After considerable exchange of thoughts, Dr Ambedkar said, “My answer to that (to the query as to what is the penalty) is very simple: That it would be perfectly open under the Constitution for Parliament under its residuary powers to make a law prescribing what should be done with regard to an individual who does accept a title contrary to the provisions of this article. I should have thought that that was an adequate provision for meeting the case which he has put before the House”.


Dr Ambedkar further said, “The non-acceptance of titles is a condition of continued citizenship; it is not a right, it is a duty imposed upon the individual that if he continues to be the citizen of this country then he must abide by certain conditions, one of the conditions is that he must not accept a title because it would be open for Parliament, when it provides by law as to what should be done to persons who abrogate the provisions of this article, to say that if any person accepts a title, certain penalties may follow. One of the penalties may be that he may lose the right of citizenship. Therefore, there is really no difficulty in understanding this provision as it is a condition attached to citizenship, by itself it is not a justiciable right.”


It may be recalled that the Citizenship Act, which was enacted in 1955, makes no reference to the acceptance of the title. Nor is there any other law that has given effect to the solution offered by Dr Ambedkar. As the law stands today, Mrs Sonia Gandhi cannot be punished for accepting the Belgian title.


It is a different question whether any person having taken the oath to “bear true faith and allegiance to the Constitution of India” can violate a provision like Article 18 without suffering any consequence. And Article 51-A makes it the fundamental duty of every citizen to “abide by the Constitution and respect its ideals”. Again, no penalties are prescribed for disregarding this constitutionally ordained duty. The Constituent Assembly had rejected the suggestions by many members that no foreign title shall be recognised in India. So Tendulkar can be “Sir, Sachin” without inviting the wrath of law.


What about our own Padma awards introduced in 1954 — four years after the Constitution came into force? In 1977, soon after the Morarji Desai government assumed office, the then Attorney-General late S.V. Gupte opined that the awards were opposed to Article 18. As a result, from 1978 to 1980, the January 25 ritual stood abolished; they were, however, reintroduced in 1981.

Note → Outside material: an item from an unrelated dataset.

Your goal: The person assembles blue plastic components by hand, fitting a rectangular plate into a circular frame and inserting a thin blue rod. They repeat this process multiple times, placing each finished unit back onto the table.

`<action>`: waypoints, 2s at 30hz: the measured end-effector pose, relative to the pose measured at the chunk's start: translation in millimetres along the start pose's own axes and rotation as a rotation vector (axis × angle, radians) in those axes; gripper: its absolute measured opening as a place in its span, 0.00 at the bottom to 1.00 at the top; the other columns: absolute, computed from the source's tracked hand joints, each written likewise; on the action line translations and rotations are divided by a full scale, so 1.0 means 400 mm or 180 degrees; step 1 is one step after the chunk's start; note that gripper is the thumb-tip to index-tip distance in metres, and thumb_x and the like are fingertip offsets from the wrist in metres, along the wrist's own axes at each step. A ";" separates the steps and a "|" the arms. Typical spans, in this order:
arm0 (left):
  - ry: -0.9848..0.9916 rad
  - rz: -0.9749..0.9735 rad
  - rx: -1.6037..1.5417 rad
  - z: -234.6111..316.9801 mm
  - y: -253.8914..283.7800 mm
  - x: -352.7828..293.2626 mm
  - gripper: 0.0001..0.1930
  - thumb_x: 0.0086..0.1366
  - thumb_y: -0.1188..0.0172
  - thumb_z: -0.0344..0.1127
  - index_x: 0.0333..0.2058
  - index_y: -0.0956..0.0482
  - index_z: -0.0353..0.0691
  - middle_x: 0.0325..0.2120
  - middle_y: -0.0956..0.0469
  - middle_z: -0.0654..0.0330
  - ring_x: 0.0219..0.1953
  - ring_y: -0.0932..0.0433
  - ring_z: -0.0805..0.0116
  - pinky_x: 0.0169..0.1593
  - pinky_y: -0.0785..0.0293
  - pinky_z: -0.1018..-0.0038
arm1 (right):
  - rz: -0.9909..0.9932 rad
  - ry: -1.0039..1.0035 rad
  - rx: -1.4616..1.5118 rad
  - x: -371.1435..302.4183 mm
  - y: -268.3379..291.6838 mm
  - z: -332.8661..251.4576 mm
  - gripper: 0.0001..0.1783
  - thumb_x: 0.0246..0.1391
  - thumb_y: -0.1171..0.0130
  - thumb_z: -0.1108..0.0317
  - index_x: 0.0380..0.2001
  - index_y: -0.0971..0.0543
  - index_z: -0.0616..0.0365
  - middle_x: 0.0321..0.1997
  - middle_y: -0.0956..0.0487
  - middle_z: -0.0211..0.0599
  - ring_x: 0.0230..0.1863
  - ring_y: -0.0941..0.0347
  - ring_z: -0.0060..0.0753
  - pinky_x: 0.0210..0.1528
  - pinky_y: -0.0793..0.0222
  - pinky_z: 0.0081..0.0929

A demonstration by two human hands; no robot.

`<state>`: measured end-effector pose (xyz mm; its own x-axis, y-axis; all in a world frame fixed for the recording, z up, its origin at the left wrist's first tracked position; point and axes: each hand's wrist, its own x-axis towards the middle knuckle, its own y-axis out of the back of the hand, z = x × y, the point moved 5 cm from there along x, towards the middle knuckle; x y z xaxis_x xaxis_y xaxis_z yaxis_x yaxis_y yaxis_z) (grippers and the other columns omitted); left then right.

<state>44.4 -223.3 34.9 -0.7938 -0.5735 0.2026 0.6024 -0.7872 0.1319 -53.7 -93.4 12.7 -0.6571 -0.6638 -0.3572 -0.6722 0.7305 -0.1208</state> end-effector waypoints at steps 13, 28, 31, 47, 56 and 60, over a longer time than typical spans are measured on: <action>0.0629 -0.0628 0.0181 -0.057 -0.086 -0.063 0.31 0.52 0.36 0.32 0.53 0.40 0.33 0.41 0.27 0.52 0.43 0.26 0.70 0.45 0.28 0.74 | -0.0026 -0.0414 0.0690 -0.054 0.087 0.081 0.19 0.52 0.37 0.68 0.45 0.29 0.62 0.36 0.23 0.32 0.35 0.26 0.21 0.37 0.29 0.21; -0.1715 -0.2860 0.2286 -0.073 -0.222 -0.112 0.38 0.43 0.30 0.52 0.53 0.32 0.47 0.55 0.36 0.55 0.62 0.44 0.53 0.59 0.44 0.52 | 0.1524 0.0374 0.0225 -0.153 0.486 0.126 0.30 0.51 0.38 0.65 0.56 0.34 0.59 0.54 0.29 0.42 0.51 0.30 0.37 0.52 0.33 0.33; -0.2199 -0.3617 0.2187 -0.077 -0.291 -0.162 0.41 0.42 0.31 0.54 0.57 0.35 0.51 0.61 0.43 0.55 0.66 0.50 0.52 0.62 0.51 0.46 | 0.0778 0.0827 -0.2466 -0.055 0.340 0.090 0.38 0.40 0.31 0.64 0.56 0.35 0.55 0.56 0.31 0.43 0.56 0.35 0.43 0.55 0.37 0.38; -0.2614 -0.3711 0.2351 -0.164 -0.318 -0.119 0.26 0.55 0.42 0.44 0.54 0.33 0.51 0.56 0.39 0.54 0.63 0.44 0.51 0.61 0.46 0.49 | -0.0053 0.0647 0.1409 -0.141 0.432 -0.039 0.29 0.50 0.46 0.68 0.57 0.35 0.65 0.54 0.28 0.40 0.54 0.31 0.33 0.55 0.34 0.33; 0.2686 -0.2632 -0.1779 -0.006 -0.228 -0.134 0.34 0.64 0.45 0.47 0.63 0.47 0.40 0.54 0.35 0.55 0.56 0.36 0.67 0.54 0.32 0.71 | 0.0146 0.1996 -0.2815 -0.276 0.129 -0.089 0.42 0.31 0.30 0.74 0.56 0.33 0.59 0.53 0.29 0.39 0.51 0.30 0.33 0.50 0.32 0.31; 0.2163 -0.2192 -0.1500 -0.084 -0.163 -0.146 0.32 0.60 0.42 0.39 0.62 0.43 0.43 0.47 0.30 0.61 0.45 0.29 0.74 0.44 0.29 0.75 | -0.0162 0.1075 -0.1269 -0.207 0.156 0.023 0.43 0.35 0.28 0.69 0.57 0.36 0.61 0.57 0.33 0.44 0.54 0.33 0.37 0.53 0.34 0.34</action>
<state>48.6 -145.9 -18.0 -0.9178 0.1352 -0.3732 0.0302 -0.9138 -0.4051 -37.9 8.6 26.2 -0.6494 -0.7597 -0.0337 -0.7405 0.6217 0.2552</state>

In the case of Balaji Raghavan (1996), a five-judge Bench of the Supreme Court held that the Padma awards were only methods of recognising excellence. The court, however, decreed that these honours conferred by the State should not be used as suffixes or prefixes, i.e. as titles by the recipients. A passing glance at some of the recipients of these awards is enough to make one marvel at the art or science of recognising excellence. It is a different matter that many of these excellent men and women do not mind letting the awards being used as suffixes or prefixes, with impunity.


What about the “honorary doctorates” conferred by universities? These institutions of higher learning generally are “States” within the meaning of the expression in the Constitution. Recognition of academic distinctions — Ph.Ds or D.Phils and the like — is conferred from time to time on the basis of merit proven according to the established rules.


The honorary doctors are generally modest enough not to lay claims to any special achievement. Nevertheless, in some States a sizeable number — especially among the politicians — are “doctors” flaunting their prefixes. There was a belief some time ago that these honorary doctorates are like garlands presented at a ceremonial occasion — not intended to be displayed on the streets after the function, though the recipient is its owner. One sees no reason not to treat the honorary doctorates conferred by the universities as anything but titles prohibited by Article 18, if they can be legitimately used as prefixes to the names.


The writer is Senior Advocate, Supreme Court of India.